== Exercise brief ==
Your job is to copy the lines from the material that include "Return".

-- -- --

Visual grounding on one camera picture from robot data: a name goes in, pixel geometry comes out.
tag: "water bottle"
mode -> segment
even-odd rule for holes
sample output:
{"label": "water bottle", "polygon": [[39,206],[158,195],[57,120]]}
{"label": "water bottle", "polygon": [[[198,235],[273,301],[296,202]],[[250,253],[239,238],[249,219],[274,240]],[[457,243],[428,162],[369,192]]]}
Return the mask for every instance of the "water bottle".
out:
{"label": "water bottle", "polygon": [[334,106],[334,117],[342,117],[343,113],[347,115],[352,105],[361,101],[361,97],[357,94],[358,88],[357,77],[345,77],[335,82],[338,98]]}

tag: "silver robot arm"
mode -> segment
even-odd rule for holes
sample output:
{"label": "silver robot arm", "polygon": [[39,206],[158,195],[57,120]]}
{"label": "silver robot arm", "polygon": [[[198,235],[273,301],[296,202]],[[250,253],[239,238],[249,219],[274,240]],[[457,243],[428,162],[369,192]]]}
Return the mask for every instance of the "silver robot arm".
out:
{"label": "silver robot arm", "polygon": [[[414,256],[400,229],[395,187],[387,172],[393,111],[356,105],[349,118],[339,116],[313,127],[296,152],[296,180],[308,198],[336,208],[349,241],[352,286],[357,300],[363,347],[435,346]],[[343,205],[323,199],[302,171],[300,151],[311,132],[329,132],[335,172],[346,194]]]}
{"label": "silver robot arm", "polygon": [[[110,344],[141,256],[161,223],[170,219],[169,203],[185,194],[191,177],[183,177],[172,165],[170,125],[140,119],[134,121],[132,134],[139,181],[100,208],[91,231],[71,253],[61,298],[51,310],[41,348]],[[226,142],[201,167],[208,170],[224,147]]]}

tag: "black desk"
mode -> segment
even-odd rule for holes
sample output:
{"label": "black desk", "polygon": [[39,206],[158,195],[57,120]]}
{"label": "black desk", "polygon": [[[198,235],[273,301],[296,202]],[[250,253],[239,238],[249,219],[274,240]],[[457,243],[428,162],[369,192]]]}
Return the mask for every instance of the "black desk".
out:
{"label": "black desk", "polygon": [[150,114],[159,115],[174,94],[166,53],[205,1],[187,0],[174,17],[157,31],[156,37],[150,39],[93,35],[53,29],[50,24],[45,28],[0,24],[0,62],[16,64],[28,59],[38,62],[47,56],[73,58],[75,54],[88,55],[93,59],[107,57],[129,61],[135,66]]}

-- -- --

== Response to the exercise ==
Return the mask for every instance of the "water bottle".
Return the mask for every instance of the "silver robot arm".
Return the mask for every instance of the "black desk".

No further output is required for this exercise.